Non-Decision Decision Hints at Affirmative Action Future - U.S. Supreme Court
U.S. Supreme Court - The FindLaw U.S. Supreme Court Opinion Summaries Blog

Non-Decision Decision Hints at Affirmative Action Future

The facts of Fisher v. University of Texas are simple. Caucasian girl applied to the University of Texas at Austin, didn't get in, and blamed the university's affirmative action policies because others, who may have been less qualified, but were ethnically diverse, were admitted under the university's two-stage admissions system.

UT's unique admissions plan consists of two groups of students. The first is the "ten-percent." Everyone who graduates in the top ten percent of their Texas high school class is guaranteed admission, regardless of the quality or location of the school. Because of the racial divisions in neighborhoods and schools, this alone provides some diversity.

After the “ten percent” comes everyone else, in which case, race is a positive, though not dispositive factor. Oddly enough, at oral argument, the university seemed to be stating that their goal was to get “better-off” minority students and those that might counter stereotypes, like an African American fencer, reports The Wall Street Journal and NBC News. The judges were confused. So were we. It didn’t make a difference, however, as today’s decision had nothing to do with fencing. It was about the proper standard of law that was not used by the lower courts.

The lower courts’ rulings were simple: they deferred to the university, both in the definition of the compelling interest of a beneficially diverse student body and in deciding whether its specific plan was narrowly tailored to achieve that goal. They placed the burden on Fisher to overcome that deference.

Does that sound like strict scrutiny? It is not, and that was today’s holding. While deference to the definition of the compelling interest is appropriate (the court won’t argue with the notion that diversity is a compelling interest, not only because of deference, but because they’ve made that same statement repeatedly, in Bakke, Gratz, and Grutter), deference to the means taken and whether they are narrowly tailored is inappropriate.

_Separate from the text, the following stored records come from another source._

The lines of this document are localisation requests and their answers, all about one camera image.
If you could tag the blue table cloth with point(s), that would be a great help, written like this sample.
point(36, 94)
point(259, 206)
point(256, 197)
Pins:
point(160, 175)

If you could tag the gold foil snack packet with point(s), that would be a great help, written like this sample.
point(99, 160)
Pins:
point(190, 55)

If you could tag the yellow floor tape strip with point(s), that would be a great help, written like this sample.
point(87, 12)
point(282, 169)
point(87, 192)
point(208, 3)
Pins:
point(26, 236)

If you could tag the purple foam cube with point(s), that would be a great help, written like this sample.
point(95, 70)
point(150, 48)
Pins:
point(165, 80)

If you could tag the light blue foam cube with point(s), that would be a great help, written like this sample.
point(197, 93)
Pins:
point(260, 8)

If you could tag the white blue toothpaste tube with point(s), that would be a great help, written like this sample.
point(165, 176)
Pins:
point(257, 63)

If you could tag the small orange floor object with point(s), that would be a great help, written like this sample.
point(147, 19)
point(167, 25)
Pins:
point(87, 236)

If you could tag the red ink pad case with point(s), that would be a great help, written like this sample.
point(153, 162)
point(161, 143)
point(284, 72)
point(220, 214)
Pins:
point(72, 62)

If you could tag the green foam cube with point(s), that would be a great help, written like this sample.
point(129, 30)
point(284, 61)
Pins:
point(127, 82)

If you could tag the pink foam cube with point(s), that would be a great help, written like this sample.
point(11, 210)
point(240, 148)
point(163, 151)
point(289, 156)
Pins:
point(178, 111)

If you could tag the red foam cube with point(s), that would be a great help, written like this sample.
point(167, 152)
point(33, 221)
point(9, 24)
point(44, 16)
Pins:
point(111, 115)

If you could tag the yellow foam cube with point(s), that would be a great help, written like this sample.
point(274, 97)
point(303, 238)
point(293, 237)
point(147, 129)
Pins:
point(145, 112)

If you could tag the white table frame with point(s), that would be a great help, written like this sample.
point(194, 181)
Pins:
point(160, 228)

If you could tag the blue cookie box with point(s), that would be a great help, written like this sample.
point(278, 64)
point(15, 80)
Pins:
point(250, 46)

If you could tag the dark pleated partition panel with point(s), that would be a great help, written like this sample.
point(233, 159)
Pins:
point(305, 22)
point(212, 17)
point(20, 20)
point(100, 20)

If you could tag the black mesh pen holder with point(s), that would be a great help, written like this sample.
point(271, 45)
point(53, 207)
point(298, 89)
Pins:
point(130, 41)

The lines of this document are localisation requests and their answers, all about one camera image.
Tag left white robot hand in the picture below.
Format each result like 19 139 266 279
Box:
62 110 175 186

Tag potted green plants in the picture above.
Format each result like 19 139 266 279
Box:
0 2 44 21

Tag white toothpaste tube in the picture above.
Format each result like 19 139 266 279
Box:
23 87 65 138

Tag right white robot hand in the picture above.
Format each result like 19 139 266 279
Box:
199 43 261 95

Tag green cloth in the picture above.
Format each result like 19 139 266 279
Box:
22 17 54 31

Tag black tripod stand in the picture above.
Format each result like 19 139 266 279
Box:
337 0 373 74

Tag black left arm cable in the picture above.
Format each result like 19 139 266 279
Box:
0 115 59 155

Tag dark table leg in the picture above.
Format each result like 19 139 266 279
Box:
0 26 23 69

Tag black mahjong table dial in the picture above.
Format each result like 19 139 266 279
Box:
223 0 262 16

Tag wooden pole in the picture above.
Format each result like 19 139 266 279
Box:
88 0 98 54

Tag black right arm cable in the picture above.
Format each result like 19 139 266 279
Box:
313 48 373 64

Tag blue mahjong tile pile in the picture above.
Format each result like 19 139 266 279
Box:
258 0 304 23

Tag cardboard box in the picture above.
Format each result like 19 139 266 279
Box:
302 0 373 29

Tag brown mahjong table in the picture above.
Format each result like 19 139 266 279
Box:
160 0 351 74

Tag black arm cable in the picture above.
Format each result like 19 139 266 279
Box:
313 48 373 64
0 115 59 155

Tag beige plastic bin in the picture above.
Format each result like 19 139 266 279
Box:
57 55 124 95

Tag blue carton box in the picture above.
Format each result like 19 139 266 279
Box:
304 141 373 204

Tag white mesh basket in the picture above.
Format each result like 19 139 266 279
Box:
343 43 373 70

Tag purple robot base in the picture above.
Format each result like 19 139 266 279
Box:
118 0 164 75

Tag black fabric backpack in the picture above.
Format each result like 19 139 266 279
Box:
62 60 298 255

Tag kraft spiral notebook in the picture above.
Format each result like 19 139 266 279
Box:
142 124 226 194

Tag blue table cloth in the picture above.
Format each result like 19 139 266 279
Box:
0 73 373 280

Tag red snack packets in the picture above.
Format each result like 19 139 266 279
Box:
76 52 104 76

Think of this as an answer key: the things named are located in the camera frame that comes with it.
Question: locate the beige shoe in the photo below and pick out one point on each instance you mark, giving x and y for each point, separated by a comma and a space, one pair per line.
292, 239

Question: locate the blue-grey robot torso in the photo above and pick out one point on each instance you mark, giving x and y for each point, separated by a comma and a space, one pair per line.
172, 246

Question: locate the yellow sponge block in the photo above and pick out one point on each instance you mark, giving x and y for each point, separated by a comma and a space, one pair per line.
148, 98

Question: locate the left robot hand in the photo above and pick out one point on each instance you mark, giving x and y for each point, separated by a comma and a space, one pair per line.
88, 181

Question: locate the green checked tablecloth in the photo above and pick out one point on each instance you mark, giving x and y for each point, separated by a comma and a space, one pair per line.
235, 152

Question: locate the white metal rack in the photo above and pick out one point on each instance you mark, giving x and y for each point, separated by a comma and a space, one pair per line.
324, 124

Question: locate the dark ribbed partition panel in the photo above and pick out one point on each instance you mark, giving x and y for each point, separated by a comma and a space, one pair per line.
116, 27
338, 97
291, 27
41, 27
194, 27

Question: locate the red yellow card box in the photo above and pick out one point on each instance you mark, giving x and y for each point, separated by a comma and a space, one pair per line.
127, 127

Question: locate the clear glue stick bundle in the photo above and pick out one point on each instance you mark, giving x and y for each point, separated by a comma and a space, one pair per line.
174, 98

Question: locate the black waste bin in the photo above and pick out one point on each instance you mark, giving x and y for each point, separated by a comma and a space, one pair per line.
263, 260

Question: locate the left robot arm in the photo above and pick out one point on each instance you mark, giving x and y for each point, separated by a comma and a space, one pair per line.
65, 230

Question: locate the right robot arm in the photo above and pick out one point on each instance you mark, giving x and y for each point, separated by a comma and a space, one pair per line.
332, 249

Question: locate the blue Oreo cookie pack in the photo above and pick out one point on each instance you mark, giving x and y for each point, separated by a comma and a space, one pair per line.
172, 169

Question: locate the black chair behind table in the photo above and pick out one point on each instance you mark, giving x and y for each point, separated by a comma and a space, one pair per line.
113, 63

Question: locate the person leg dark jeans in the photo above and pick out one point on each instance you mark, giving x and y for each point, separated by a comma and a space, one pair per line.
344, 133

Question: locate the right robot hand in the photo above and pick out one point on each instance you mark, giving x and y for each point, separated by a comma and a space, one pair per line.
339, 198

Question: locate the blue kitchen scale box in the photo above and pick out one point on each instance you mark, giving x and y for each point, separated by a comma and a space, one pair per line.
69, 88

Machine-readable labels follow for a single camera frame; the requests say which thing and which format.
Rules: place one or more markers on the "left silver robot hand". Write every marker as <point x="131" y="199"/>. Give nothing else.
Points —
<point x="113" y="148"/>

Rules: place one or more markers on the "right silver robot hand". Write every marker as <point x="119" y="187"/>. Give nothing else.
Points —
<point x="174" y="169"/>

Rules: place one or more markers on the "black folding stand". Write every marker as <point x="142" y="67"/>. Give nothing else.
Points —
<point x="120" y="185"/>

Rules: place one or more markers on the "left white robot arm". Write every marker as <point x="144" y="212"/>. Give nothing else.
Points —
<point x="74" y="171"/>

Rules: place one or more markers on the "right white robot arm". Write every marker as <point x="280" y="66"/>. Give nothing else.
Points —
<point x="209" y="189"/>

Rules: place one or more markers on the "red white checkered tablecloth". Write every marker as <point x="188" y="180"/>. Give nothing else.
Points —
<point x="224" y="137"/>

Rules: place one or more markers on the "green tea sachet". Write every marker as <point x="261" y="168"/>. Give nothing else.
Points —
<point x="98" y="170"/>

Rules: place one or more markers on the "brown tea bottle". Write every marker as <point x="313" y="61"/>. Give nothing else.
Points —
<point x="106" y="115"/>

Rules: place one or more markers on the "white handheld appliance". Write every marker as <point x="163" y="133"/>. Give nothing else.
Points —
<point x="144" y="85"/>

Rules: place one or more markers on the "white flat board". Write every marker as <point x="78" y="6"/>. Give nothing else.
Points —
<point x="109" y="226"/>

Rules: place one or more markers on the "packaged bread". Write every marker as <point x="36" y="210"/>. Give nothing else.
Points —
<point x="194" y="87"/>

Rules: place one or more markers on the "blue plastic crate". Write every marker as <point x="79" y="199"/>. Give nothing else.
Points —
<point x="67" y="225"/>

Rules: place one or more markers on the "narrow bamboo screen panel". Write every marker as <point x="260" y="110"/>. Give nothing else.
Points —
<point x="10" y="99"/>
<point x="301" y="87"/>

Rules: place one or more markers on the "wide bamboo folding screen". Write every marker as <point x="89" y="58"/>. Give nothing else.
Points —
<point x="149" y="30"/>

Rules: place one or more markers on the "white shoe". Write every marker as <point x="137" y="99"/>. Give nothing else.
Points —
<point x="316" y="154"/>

Once the university establishes the compelling interest in a diverse student population, under Bakke, Gratz, and Grutter, strict scrutiny applies and the university is tasked with proving that their plan is the least restrictive means possible to achieve the objective. The lower courts incorrectly placed that burden on Fisher, despite calling their deferential treatment “strict.”

What does this mean for affirmative action? Very little, explicitly. The case is remanded for reconsideration and application of the correct standard.

Implicitly, the language of the court indicates a strong desire to readdress the trifecta of affirmative action cases. The majority stated a disclaimer, before any analysis, that “[w]e take those cases as given for purposes of deciding this case.” Why? The parties didn’t ask the court to reevaluate the past cases.

Both Scalia and Thomas issued separate concurrences, saying that they’d like to revisit Grutter. Thomas wrote a 20-page concurrence, longer than the majority, hypothetically overturning Grutter.

The court may get their chance, as next term, they’ll hear another affirmative action case, Schuette v. Coalition to Defend Affirmative Action, a case that asks whether banning preferential treatment is a violation of the Equal Protection Clause.

Meanwhile, Justice Ginsburg stood alone in dissent, arguing first that remand is unnecessary, as the record is sufficient to find that university’s policy complies with past precedent, and that Grutter, et al, should not be revisited.